YOUR OBJECTIVE
For the material below, return exactly the lines starting at the one holding "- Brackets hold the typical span" and ending at the one holding "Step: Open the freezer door", counting both as part of the range.

SUPPLIED INFORMATION

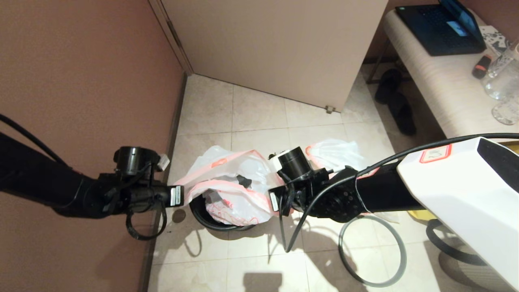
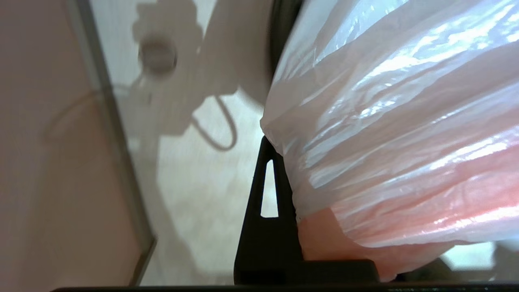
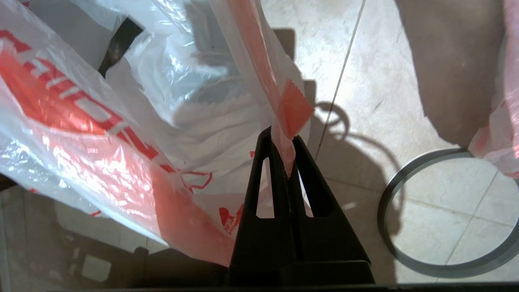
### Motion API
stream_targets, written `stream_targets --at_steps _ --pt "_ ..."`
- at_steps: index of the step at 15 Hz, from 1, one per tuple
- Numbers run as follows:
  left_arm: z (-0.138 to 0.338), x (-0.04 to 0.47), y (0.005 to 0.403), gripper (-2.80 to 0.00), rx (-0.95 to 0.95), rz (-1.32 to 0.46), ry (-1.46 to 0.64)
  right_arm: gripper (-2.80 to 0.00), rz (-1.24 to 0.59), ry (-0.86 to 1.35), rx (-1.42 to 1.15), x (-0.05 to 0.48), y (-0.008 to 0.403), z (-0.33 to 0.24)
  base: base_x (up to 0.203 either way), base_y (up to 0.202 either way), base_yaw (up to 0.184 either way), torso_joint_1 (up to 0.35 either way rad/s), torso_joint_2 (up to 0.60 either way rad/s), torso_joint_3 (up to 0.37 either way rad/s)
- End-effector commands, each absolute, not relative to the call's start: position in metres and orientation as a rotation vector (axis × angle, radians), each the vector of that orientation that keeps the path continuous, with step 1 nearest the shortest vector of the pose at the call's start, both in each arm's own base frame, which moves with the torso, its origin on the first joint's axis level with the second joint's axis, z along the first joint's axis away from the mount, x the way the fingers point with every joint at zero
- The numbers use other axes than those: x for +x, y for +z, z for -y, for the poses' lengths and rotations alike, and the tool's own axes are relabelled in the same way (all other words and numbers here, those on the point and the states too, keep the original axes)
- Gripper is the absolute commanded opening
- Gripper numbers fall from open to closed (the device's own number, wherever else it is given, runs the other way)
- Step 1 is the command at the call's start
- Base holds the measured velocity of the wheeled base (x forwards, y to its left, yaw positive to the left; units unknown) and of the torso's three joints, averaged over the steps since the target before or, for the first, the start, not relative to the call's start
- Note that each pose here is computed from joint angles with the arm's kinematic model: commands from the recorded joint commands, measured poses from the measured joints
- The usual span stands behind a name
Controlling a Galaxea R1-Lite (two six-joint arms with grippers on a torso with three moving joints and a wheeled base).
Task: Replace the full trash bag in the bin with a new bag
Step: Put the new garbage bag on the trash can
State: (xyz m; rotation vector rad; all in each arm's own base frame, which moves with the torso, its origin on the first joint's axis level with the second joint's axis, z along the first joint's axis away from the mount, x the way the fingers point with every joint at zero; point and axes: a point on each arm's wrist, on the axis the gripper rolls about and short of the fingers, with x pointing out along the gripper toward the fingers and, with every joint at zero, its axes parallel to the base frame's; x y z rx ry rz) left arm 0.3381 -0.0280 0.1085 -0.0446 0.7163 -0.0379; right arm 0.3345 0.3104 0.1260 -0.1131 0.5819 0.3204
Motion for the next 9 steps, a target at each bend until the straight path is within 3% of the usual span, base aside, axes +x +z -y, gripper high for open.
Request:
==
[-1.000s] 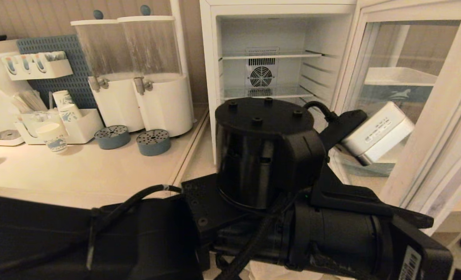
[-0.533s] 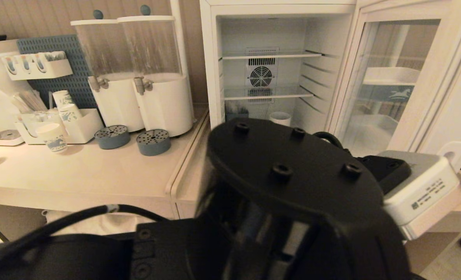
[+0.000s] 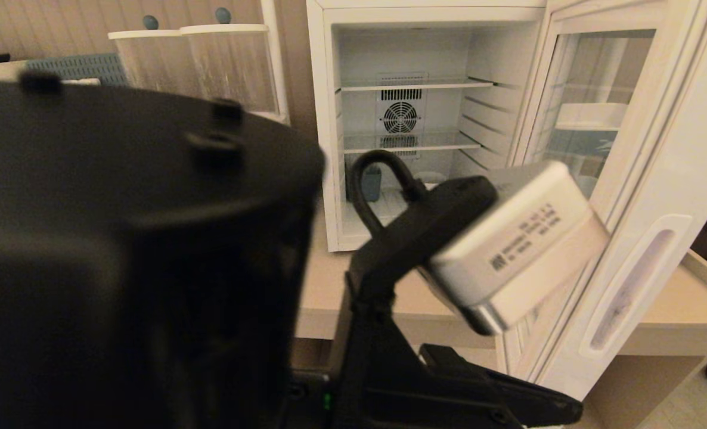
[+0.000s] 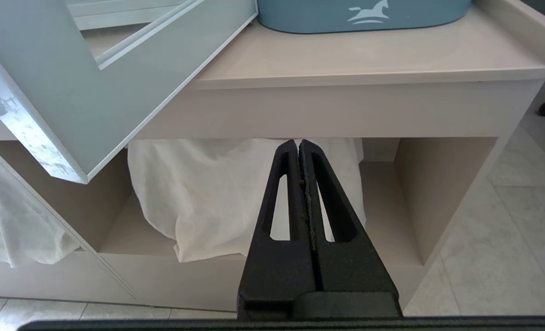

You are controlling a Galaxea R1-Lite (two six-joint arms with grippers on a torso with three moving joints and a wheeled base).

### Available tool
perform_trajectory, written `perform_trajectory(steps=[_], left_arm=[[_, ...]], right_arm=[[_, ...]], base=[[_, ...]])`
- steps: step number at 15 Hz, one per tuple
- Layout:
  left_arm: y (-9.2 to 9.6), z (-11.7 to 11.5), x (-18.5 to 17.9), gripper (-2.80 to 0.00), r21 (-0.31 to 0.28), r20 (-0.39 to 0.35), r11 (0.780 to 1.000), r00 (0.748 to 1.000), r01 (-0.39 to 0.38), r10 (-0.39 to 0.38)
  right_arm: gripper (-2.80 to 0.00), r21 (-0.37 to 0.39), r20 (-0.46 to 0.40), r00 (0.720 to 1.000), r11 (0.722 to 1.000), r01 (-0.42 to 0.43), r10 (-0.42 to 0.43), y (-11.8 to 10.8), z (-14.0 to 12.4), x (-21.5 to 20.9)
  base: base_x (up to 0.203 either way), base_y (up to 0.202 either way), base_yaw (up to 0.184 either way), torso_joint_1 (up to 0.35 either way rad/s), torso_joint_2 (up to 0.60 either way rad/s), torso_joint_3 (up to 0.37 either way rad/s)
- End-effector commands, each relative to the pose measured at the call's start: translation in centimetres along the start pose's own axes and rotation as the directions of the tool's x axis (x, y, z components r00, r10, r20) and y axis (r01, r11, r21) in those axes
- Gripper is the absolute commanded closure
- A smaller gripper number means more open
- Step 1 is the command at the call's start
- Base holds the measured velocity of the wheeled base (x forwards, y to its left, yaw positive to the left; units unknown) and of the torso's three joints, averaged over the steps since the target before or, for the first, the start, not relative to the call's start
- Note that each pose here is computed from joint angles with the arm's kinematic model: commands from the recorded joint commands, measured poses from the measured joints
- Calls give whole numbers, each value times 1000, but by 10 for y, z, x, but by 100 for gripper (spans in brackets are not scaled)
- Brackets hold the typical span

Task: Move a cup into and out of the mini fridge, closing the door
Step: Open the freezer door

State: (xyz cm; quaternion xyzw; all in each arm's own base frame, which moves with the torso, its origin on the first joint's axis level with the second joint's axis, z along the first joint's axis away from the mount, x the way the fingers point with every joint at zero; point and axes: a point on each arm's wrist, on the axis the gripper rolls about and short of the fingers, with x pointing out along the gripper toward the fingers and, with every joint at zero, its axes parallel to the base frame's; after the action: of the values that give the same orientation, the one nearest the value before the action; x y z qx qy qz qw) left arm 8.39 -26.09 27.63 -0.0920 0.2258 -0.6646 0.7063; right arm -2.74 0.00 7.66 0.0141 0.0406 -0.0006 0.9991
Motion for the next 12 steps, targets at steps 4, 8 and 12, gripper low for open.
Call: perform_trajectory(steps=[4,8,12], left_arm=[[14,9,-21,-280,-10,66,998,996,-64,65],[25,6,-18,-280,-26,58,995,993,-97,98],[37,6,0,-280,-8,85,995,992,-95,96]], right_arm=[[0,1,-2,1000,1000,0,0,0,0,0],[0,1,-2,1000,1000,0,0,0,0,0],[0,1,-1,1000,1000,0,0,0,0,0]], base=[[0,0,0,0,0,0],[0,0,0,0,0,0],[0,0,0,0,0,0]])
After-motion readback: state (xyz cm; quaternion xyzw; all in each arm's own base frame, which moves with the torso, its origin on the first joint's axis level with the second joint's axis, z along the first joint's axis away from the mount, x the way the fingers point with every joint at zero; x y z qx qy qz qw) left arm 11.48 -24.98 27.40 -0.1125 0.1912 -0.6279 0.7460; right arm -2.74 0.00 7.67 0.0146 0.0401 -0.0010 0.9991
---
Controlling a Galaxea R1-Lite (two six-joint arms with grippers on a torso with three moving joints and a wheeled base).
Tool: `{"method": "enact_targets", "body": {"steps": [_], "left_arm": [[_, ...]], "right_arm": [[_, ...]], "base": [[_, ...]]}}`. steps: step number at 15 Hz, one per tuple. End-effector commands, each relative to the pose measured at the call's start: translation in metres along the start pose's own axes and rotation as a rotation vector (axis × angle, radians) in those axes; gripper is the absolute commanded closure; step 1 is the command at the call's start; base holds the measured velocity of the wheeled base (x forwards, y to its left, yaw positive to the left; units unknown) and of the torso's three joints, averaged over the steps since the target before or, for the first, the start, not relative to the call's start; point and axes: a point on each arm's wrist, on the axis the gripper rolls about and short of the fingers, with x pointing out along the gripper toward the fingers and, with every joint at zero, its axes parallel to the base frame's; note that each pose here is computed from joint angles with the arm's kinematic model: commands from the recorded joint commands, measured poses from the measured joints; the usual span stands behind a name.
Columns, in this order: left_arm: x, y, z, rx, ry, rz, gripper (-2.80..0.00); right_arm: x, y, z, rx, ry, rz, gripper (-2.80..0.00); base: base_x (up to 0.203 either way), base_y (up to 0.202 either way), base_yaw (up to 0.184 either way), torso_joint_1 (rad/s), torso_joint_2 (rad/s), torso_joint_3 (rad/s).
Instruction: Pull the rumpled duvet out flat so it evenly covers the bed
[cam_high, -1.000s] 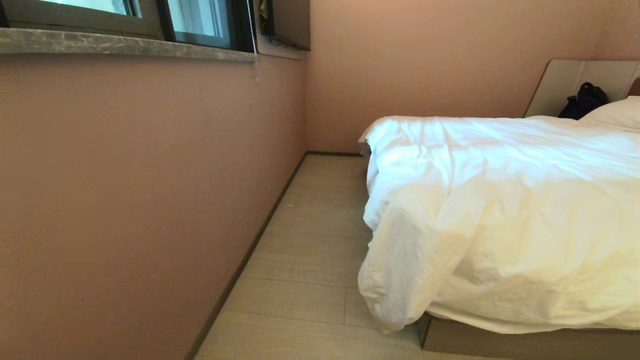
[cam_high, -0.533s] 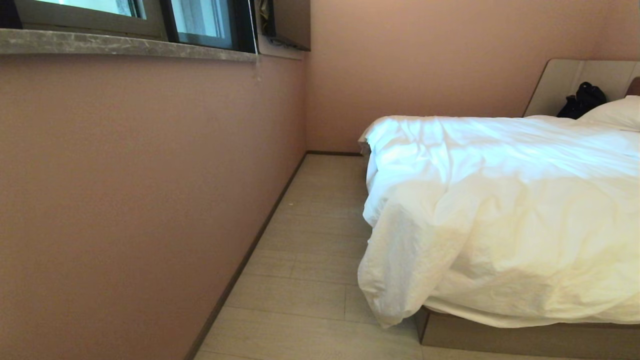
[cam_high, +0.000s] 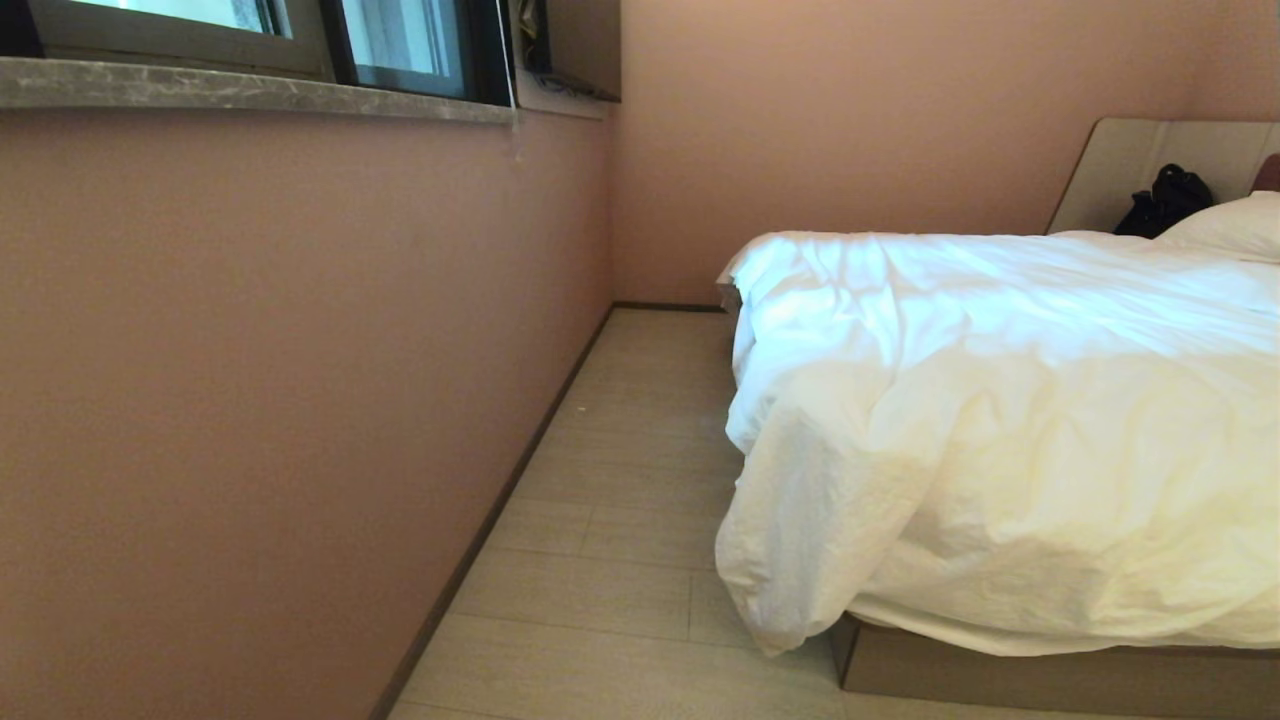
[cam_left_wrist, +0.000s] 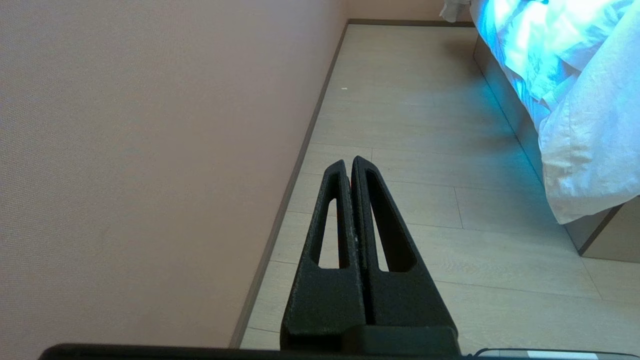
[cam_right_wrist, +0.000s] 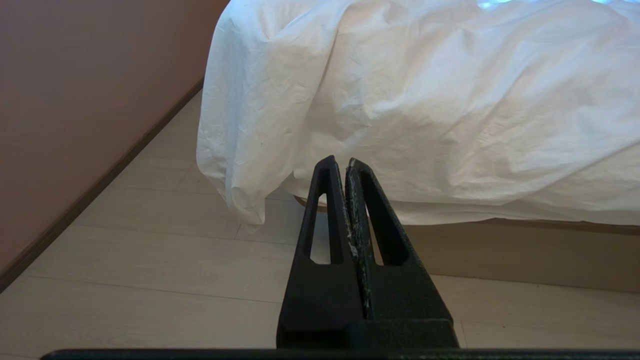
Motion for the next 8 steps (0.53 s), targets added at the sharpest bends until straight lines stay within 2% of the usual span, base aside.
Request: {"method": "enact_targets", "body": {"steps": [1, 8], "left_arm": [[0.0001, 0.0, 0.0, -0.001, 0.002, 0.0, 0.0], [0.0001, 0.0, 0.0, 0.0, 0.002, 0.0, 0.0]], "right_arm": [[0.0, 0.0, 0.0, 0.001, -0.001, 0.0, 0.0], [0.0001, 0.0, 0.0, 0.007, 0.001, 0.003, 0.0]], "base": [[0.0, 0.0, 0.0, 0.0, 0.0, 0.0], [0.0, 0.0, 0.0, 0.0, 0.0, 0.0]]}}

EXERCISE ANSWER
- Brackets hold the typical span

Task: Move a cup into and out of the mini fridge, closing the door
Step: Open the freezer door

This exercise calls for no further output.